■ What is expected:
Below are some entries. Repeat exactly the lines from the one with "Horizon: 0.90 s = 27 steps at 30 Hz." through the one with "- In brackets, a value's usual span", and only those.

◆ ◆ ◆ ◆

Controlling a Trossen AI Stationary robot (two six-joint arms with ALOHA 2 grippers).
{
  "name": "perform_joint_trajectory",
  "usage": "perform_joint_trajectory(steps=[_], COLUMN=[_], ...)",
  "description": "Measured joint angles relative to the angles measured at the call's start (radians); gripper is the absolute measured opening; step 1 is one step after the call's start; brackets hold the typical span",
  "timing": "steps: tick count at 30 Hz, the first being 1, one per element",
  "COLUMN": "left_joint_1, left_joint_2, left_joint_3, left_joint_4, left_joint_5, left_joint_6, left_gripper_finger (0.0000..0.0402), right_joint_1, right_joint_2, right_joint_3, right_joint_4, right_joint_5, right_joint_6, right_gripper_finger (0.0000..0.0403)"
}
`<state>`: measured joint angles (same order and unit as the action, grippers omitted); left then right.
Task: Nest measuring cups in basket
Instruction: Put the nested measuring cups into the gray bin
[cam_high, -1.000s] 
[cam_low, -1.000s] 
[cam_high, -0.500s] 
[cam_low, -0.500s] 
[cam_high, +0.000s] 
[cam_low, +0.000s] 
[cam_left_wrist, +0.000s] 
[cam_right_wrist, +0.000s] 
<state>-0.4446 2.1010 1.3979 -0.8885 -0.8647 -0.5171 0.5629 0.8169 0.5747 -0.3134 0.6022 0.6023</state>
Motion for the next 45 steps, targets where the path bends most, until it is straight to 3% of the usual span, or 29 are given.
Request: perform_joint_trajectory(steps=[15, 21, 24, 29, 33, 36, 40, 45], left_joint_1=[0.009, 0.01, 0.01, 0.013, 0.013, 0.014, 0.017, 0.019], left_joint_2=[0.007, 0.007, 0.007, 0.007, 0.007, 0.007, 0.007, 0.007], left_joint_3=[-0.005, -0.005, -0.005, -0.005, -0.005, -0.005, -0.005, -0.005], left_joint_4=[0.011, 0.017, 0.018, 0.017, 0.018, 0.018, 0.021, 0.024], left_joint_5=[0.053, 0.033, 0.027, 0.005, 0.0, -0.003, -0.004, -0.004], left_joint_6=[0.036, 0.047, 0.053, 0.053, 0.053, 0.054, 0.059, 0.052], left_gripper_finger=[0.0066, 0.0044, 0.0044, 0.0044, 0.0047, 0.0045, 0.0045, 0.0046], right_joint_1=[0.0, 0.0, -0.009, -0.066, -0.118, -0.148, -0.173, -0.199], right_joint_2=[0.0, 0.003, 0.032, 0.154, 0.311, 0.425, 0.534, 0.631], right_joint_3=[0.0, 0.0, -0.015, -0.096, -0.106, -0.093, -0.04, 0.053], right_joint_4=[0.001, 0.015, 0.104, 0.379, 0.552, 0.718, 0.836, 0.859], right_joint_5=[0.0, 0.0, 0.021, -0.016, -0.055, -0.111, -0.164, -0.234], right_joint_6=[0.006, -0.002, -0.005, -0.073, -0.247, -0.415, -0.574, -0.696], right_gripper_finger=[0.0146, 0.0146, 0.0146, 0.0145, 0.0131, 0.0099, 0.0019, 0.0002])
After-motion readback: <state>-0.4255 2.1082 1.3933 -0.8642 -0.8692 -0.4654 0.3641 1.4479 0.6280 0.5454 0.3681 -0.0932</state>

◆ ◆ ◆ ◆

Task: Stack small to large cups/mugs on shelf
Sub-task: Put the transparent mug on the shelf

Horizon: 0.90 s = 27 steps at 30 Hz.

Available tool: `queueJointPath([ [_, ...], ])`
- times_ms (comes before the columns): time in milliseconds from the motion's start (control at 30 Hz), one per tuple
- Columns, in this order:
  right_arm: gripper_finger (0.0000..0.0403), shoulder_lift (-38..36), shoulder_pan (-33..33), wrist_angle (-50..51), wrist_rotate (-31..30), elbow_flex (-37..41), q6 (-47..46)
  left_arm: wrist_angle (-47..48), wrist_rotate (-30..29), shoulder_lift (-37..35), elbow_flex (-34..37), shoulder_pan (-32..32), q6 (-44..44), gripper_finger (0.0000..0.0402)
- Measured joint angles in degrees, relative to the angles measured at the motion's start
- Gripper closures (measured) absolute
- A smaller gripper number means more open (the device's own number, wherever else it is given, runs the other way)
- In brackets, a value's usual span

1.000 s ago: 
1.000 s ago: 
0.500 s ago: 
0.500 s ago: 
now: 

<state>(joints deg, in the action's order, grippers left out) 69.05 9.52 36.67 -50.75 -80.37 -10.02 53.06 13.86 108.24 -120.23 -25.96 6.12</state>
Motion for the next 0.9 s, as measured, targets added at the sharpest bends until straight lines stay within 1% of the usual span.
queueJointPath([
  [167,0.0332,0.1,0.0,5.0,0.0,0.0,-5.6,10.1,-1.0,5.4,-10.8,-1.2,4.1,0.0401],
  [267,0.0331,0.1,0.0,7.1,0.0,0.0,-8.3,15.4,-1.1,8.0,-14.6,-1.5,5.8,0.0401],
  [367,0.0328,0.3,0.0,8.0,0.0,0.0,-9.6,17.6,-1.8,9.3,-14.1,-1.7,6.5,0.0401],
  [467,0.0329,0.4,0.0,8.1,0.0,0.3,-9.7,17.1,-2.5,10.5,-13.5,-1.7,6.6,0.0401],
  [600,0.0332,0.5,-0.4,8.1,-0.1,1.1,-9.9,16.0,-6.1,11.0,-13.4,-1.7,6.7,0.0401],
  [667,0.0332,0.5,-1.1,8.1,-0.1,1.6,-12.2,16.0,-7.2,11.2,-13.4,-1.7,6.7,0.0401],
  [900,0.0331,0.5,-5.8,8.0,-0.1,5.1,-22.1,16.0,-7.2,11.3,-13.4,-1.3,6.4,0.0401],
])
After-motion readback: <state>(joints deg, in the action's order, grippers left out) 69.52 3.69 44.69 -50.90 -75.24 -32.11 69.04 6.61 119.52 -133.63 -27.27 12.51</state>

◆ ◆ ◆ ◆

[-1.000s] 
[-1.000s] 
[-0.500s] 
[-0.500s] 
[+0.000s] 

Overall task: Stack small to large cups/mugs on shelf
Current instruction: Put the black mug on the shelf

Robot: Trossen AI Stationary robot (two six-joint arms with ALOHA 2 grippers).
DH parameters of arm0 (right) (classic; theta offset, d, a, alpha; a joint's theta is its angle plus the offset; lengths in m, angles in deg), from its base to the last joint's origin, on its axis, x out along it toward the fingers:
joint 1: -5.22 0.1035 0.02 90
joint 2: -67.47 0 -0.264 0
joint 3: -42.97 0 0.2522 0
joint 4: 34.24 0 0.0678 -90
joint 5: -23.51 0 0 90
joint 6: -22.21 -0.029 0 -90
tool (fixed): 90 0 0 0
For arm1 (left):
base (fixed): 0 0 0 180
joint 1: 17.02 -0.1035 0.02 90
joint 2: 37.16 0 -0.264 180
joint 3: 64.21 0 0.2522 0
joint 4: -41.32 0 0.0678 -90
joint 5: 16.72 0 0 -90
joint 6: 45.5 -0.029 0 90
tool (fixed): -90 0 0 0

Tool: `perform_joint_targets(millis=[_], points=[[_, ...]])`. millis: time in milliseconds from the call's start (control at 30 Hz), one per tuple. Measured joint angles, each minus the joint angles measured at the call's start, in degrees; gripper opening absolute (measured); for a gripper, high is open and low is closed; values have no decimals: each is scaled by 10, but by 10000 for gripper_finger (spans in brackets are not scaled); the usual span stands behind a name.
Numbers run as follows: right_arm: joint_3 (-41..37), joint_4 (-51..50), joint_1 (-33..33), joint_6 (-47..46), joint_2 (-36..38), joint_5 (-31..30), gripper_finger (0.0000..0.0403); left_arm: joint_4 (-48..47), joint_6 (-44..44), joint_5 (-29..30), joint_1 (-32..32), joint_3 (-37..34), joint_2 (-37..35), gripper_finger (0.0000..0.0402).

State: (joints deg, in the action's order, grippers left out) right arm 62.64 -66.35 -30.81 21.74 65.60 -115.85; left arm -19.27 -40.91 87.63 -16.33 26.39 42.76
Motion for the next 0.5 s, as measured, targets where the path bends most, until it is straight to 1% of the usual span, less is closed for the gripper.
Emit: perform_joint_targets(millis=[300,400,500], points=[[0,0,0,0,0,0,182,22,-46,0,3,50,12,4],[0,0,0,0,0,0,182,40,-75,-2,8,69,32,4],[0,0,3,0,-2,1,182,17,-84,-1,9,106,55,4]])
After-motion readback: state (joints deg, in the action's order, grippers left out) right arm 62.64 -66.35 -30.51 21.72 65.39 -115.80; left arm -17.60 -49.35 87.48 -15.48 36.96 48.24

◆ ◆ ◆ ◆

■ Expected answer:
Horizon: 0.90 s = 27 steps at 30 Hz.

Available tool: `queueJointPath([ [_, ...], ])`
- times_ms (comes before the columns): time in milliseconds from the motion's start (control at 30 Hz), one per tuple
- Columns, in this order:
  right_arm: gripper_finger (0.0000..0.0403), shoulder_lift (-38..36), shoulder_pan (-33..33), wrist_angle (-50..51), wrist_rotate (-31..30), elbow_flex (-37..41), q6 (-47..46)
  left_arm: wrist_angle (-47..48), wrist_rotate (-30..29), shoulder_lift (-37..35), elbow_flex (-34..37), shoulder_pan (-32..32), q6 (-44..44), gripper_finger (0.0000..0.0402)
- Measured joint angles in degrees, relative to the angles measured at the motion's start
- Gripper closures (measured) absolute
- A smaller gripper number means more open (the device's own number, wherever else it is given, runs the other way)
- In brackets, a value's usual span

Nothing remains to be added to the exercise.